Przemysław Wipler: - Już teraz na stronach Ministerstwa Finansów możemy znaleźć ustawę okołobudżetową, z której jednoznacznie wynika, że wzrośnie akcyza m.in. na papierosy i olej napędowy. To są już 3 mld złotych wyjęte z kieszeni podatnika. Jednak najbardziej bolesne będą cięcia w budżecie dotyczące rodziny. My musimy - niezależnie od kosztów - podejmować wysiłki w drugą stronę, a więc dbać o przyrost naturalny. Pamiętajmy, że sytuacja demograficzna Polski jest tragiczna. Na 244 państwa na świecie Polska plasuje się na 204 miejscu pod względem przyrostu!

- Czyli jest u nas gorzej nawet niż w Niemczech, o których przyjęło się już mówić, że jest państwem starzejącego się narodu.

- Tyle tylko, że Niemcy mogą liczyć na emigrantów, a my nie. Dla większości przybyszy z innych części świata Polska jest co najwyżej przystankiem w drodze do "prawdziwej" Europy dobrobytu. U nas nie ma olbrzymich zarobków i morza możliwości. I co gorsza tak nasz kraj postrzegają nie tylko przybysze z zagranicy, ale również młoda część naszego społeczeństwa. Niestety, każde kolejne kroki rządu raczej młodych ludzi w tej opinii utwierdzają.

- Czyli nie są dla pana zaskoczeniem ostatnie doniesienia medialne, które kreślą niepokojącą wizję przyszłych rządowych przedsięwzięć w sektorze finansów publicznych?

- Już parę miesięcy temu mówiłem, że jak Rostowski pozostanie ministrem, to mamy gwarantowane podwyżki podatków. I niestety, okazało się, że miałem rację, choć akurat w tym wypadku wcale nie było trudno być prorokiem. Obecny minister finansów całą swoją działalnością dawał gwarancję, że co jak co, ale podwyżkę podatków to nam z pewnością zafunduje.

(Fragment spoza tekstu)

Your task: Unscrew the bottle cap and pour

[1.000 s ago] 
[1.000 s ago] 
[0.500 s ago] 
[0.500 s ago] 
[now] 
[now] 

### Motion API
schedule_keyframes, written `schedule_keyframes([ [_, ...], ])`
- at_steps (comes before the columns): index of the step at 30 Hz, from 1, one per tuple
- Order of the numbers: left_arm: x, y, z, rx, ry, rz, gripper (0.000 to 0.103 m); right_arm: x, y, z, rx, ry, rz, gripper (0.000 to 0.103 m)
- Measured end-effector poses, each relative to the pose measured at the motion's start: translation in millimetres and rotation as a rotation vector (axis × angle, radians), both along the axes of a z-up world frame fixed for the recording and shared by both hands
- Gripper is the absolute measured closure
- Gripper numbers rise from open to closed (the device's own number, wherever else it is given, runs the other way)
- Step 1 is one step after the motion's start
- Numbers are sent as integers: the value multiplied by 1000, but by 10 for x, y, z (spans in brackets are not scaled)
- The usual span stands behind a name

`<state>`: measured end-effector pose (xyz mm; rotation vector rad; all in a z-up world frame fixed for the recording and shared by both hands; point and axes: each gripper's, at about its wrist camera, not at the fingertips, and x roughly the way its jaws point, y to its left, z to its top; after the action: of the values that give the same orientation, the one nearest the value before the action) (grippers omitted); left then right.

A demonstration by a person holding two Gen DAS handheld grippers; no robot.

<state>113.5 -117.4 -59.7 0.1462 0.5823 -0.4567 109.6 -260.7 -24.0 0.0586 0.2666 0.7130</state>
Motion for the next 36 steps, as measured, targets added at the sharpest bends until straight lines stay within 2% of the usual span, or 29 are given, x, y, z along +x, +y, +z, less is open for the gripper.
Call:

- Ale czy jest jakaś alternatywa? Na świecie wszyscy drżą przed drugą falą kryzysu, a sytuacja gospodarcza Polski także nie daje powodów do spokoju. Na ciężkie czasy trzeba podejmować ciężkie decyzje.

- Zgoda, tylko, że nie musi to być podwyżka podatków i cięcie ulg na rodziny! Powiem więcej, to jest praktycznie ostatnia rzecz, jaką powinno się zrobić. Alternatywą jest zmniejszenie liczby spraw, którymi zajmuje się państwo. Według raportu OECD (Organizacja Współpracy Gospodarczej i Rozwoju - przyp. red.) Polska ma największy potencjał wzrostu gospodarczego spośród wszystkich państw członkowskich tej organizacji, który może być uruchomiony przez zdjęcie zbędnej demokracji. W chwili obecnej my mamy większą biurokrację od skrajnie zbiurokratyzowanej Japonii! Tymczasem według OECD, samo zrzucenie garbu biurokracji w Polsce da nam w perspektywie 10 lat wzrost PKB o 15 proc.! Dlatego cięć szukajmy w administracji - która notabene rozrosła się o kolejne 70 tys. urzędników w ciągu ostatnich czterech lat - i biurokracji, a nie w rodzinach!